The large intestine, named for its larger lumen, absorbs water and electrolytes and forms feces.
The greater omentum is a fatty apron that covers the small intestines, providing protection and storing adipose tissue.
The mesentery suspends the intestines and contains blood vessels, lymphatics, and nerves.

The small intestine's extensive surface area is optimized for absorbing nutrients, while the large intestine's role in water absorption is critical for maintaining hydration and waste elimination.

The small intestine absorbs the majority of nutrients from digested food, while the large intestine absorbs water from the remaining indigestible material.

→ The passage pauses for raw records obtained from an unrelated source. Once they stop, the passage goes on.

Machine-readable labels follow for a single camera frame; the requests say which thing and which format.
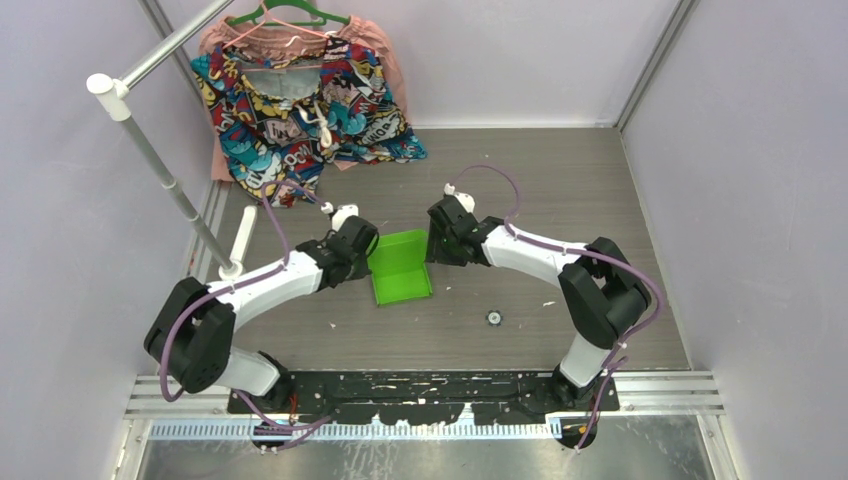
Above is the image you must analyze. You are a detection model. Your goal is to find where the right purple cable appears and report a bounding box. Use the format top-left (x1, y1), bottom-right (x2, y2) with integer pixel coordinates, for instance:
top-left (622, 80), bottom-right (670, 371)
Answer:
top-left (450, 164), bottom-right (664, 452)

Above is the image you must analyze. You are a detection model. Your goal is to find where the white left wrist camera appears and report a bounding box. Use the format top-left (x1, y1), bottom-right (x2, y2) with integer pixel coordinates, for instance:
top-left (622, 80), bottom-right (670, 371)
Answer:
top-left (320, 202), bottom-right (359, 231)

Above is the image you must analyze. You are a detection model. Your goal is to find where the green clothes hanger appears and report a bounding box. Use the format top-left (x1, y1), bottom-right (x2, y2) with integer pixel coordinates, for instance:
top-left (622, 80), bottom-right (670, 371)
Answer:
top-left (224, 0), bottom-right (353, 30)

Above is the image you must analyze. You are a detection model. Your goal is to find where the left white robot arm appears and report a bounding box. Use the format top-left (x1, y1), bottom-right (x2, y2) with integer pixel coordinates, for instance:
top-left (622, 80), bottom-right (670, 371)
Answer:
top-left (143, 215), bottom-right (379, 413)

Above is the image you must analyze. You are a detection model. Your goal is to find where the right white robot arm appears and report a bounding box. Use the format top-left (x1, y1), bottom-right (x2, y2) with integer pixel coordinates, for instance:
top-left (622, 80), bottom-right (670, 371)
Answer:
top-left (426, 194), bottom-right (659, 411)

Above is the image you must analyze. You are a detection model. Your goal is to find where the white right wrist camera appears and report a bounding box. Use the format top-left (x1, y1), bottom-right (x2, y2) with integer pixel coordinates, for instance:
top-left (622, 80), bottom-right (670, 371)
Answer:
top-left (443, 183), bottom-right (476, 213)

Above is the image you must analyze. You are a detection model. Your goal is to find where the purple cable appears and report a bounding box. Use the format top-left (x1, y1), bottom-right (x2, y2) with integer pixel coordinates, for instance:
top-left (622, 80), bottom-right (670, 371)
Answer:
top-left (450, 164), bottom-right (664, 452)
top-left (159, 185), bottom-right (339, 445)

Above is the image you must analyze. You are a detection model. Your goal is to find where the colorful patterned shirt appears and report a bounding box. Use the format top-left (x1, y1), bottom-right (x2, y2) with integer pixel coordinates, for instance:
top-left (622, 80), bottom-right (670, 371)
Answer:
top-left (190, 17), bottom-right (427, 207)

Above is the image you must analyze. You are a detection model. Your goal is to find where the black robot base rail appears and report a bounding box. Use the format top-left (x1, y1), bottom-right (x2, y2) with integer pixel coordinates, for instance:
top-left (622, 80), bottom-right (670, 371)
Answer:
top-left (228, 361), bottom-right (620, 426)

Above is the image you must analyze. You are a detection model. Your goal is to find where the metal clothes rack pole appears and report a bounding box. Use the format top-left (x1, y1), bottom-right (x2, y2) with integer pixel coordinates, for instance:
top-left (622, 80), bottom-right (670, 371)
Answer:
top-left (86, 0), bottom-right (241, 276)

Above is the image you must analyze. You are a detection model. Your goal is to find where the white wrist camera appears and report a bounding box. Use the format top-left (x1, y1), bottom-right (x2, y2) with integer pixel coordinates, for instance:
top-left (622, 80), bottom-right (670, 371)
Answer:
top-left (443, 183), bottom-right (476, 213)
top-left (320, 202), bottom-right (359, 231)

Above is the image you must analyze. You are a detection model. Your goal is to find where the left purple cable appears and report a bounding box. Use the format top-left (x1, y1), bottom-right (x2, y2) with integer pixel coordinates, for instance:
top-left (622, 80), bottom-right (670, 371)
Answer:
top-left (159, 185), bottom-right (339, 445)

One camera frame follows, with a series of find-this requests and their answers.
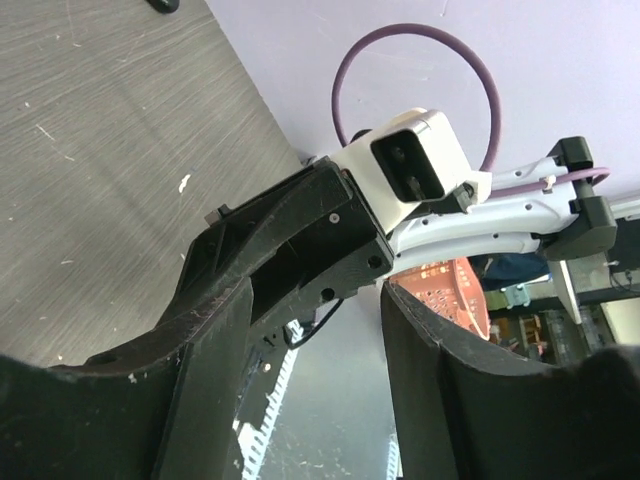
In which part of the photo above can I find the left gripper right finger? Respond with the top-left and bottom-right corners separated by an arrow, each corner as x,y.
381,283 -> 639,479

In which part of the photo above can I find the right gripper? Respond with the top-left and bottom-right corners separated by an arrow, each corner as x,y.
155,158 -> 393,340

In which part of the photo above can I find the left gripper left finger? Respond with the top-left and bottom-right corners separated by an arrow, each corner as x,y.
1,280 -> 253,479

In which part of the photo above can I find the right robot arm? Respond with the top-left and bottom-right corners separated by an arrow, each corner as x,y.
157,129 -> 616,343

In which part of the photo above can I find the pink plastic basket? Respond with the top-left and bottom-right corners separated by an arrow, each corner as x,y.
390,258 -> 490,341

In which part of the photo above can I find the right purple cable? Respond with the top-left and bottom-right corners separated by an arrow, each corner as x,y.
332,22 -> 612,194

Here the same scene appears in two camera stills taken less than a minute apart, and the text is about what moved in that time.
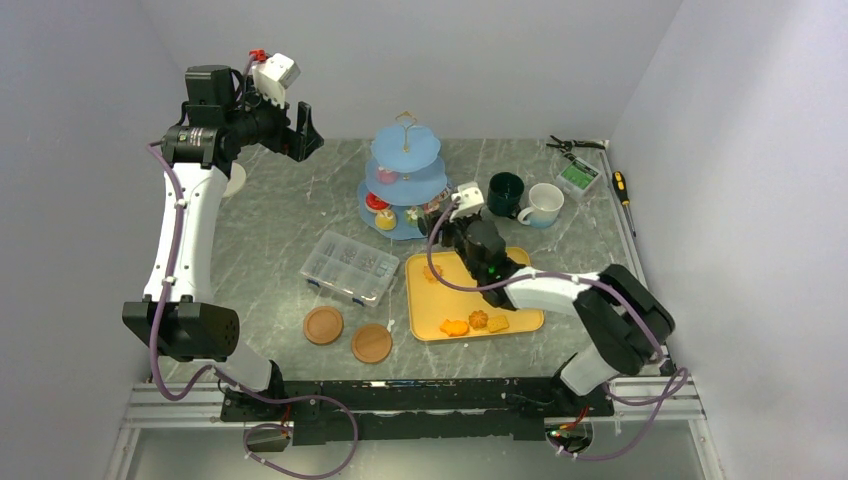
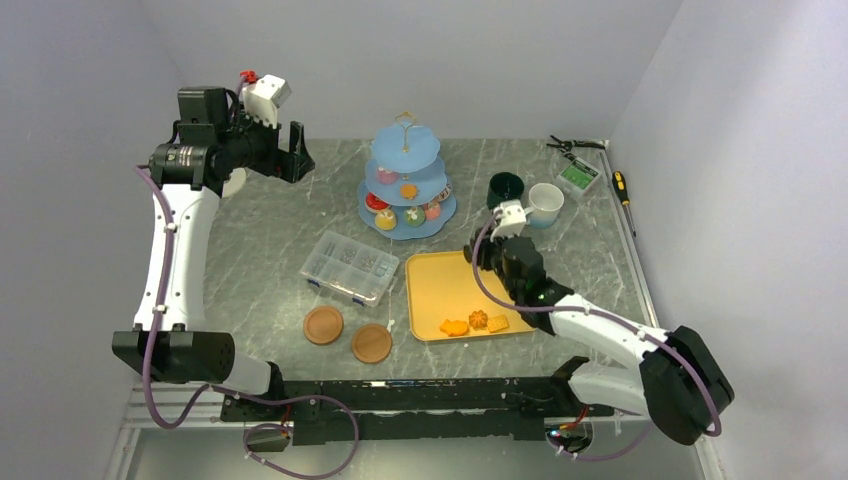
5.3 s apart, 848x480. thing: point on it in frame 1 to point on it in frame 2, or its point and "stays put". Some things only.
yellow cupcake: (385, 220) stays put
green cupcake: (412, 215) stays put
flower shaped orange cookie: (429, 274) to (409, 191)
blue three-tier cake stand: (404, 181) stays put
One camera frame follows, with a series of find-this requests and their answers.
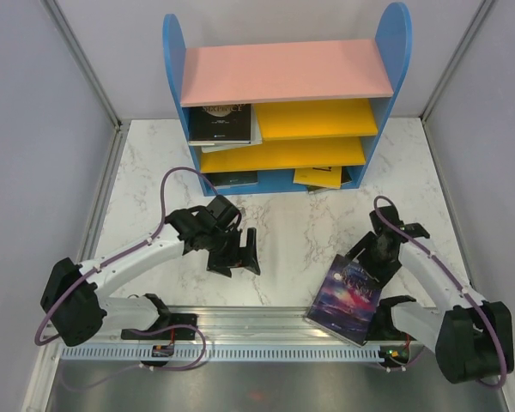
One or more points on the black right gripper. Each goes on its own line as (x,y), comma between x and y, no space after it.
(378,275)

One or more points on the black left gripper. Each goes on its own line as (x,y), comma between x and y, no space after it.
(244,257)

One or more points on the purple Robinson Crusoe book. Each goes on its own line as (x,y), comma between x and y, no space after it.
(345,302)

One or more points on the teal ocean cover book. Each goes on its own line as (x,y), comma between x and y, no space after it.
(232,179)

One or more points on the yellow Little Prince book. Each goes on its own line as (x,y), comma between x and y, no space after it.
(324,177)

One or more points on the pale grey Gatsby book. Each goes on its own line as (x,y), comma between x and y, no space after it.
(255,138)

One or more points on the black Moon and Sixpence book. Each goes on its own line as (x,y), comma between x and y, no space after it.
(223,124)

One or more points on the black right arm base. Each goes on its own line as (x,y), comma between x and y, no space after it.
(381,328)

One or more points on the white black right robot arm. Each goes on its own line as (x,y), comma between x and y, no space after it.
(470,337)

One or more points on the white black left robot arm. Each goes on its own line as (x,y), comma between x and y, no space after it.
(79,299)

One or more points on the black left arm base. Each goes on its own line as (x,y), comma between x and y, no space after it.
(166,327)

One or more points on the blue pink yellow shelf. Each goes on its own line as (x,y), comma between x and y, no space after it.
(338,94)

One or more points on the light blue slotted cable duct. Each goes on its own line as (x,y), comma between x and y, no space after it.
(187,352)

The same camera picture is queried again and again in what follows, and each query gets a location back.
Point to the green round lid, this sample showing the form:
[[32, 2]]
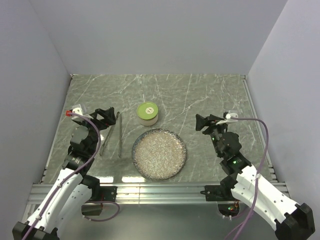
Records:
[[147, 110]]

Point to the beige round lunch box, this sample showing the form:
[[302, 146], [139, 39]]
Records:
[[148, 122]]

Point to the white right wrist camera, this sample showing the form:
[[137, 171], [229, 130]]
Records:
[[229, 117]]

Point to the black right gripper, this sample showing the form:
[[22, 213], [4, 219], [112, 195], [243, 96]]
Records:
[[210, 121]]

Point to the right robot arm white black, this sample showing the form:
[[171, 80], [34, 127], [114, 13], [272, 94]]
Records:
[[244, 182]]

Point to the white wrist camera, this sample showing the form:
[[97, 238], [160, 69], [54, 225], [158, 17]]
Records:
[[229, 117], [78, 109]]

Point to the speckled grey plate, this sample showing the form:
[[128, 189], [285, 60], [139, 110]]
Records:
[[159, 154]]

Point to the stainless steel tongs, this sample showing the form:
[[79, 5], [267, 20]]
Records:
[[113, 136]]

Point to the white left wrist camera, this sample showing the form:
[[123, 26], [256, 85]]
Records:
[[78, 109]]

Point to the aluminium mounting rail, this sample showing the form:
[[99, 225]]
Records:
[[155, 193]]

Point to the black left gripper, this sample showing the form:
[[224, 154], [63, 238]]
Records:
[[108, 116]]

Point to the aluminium side rail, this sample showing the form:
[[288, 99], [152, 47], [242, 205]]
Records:
[[260, 129]]

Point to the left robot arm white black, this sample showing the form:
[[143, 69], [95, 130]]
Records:
[[73, 187]]

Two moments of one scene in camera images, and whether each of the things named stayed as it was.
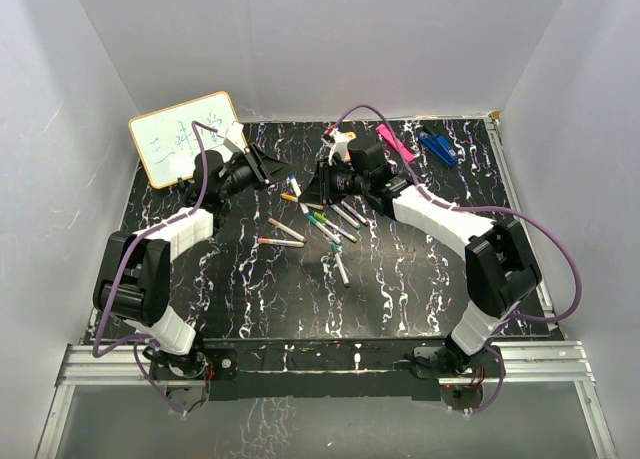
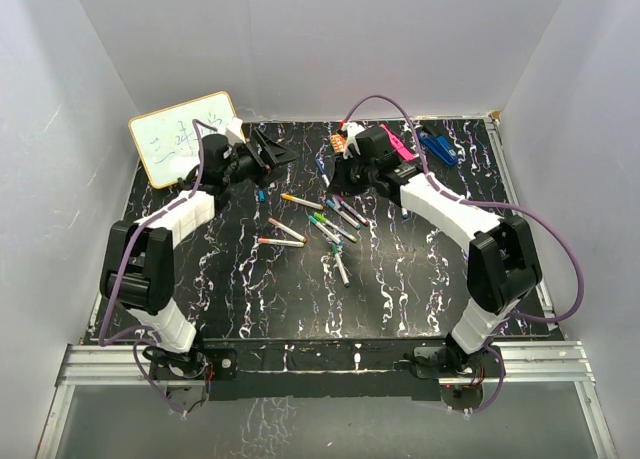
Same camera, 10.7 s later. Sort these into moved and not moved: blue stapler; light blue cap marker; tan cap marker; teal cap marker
Moved: light blue cap marker
Not moved: tan cap marker; blue stapler; teal cap marker
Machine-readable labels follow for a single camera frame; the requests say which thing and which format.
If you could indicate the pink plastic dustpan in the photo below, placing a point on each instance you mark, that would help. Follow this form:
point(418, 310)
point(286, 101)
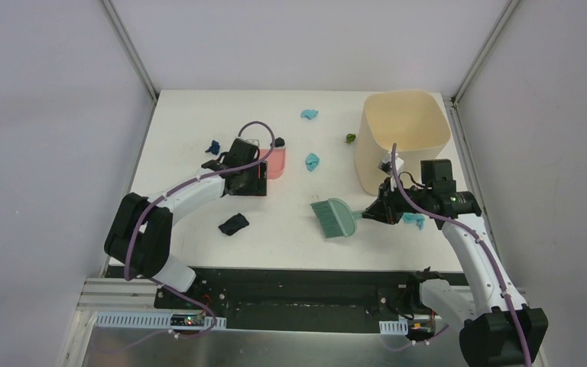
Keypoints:
point(276, 163)

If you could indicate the beige waste bin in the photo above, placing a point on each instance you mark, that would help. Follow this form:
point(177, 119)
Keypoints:
point(414, 120)

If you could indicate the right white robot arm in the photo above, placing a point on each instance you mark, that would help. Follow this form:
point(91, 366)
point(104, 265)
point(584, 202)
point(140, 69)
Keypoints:
point(497, 327)

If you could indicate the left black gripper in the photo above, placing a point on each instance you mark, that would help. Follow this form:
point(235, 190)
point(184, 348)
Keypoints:
point(255, 177)

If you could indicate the green hand brush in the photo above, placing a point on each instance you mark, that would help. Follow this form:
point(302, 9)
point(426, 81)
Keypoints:
point(336, 218)

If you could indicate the light blue paper scrap middle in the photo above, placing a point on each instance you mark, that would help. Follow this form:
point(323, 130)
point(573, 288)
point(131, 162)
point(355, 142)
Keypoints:
point(311, 162)

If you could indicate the light blue paper scrap right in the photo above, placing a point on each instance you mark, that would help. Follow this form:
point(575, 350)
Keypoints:
point(414, 219)

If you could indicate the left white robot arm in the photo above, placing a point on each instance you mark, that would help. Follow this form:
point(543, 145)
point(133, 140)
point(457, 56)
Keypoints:
point(141, 232)

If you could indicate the white cable duct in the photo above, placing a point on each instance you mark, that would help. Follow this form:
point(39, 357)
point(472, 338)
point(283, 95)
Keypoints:
point(394, 327)
point(159, 321)

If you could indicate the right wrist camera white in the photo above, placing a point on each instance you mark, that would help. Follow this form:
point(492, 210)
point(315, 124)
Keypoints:
point(391, 164)

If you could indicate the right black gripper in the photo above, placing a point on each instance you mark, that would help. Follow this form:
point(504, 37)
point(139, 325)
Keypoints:
point(384, 207)

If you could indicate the light blue paper scrap far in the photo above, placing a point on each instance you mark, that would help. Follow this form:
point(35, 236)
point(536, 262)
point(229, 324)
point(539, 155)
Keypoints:
point(309, 114)

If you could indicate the light blue paper scrap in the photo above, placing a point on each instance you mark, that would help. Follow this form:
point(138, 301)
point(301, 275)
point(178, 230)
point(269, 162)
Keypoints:
point(311, 162)
point(309, 114)
point(414, 219)

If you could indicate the dark blue paper scrap far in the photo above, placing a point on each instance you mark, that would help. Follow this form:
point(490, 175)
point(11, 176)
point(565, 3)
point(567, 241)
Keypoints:
point(214, 148)

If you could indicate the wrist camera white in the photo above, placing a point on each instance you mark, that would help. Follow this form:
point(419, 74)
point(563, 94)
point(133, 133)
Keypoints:
point(391, 164)
point(254, 142)

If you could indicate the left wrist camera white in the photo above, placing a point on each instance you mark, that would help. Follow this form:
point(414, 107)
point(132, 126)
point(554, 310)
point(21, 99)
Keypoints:
point(254, 142)

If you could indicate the right white cable duct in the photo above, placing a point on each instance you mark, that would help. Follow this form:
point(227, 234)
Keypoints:
point(394, 327)

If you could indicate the black paper scrap near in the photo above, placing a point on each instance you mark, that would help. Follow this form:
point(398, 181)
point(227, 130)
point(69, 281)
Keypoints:
point(233, 224)

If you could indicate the left white cable duct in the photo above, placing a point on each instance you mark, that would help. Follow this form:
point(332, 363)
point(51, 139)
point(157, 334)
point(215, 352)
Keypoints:
point(159, 321)

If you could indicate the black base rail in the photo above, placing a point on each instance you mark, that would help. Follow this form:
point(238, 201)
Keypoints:
point(299, 300)

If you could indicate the green paper scrap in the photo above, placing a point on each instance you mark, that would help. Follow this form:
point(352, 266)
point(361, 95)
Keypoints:
point(350, 138)

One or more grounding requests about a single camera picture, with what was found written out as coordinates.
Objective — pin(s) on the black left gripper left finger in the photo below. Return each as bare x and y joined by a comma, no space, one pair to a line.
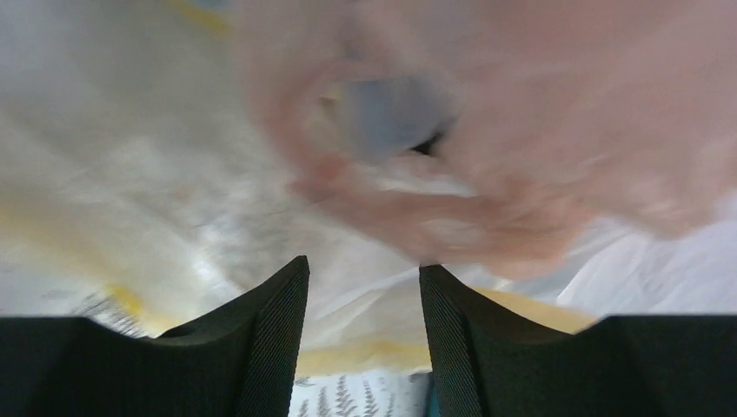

The lecture briefly introduces the urinary system, focusing on the kidneys.
The urinary system's primary role is to filter waste products from the blood and excrete them as urine.
Further details on the urinary system will be covered in the next lecture.

Understanding the urinary system is essential for comprehending how the body eliminates metabolic waste and maintains fluid and electrolyte balance.

Key takeaways

1Digestion involves both mechanical breakdown and chemical alteration of food to extract energy and nutrients.
2The digestive system is composed of the continuous alimentary canal and accessory organs that secrete digestive aids.
3The stomach's highly acidic environment and specialized enzymes are crucial for initiating protein digestion.
4Accessory organs like the liver, gallbladder, and pancreas provide essential substances for digestion, particularly for fats and neutralizing stomach acid.
5The small intestine is the primary site for nutrient absorption due to its specialized structure and large surface area.
6The nervous system, both intrinsic (enteric) and extrinsic (autonomic), tightly regulates digestive processes.
7Proper chewing (mastication) and swallowing mechanisms are vital for efficient digestion and preventing aspiration.

Key terms

Mechanical DigestionChemical DigestionAlimentary CanalAccessory OrgansPeristalsisSegmentationMasticationSalivary AmylasePepsinogenHydrochloric AcidIntrinsic FactorBileEmulsificationCholecystokinin (CCK)DuodenumJejunumIleumGreater OmentumMesentery

Test your understanding

1What is the difference between mechanical and chemical digestion, and provide an example of each?
2How do the accessory organs (liver, gallbladder, pancreas) contribute to digestion without directly processing food?
3Explain the roles of the submucosal and myenteric plexuses in regulating digestive activity.
4Describe the key events that occur during the second phase of swallowing to protect the airway.
5What are the primary functions of the stomach, and how does its structure facilitate these functions?
6Why is the small intestine the primary site for nutrient absorption, and what structures contribute to this efficiency?
7How does the hormone cholecystokinin (CCK) influence digestion and satiety?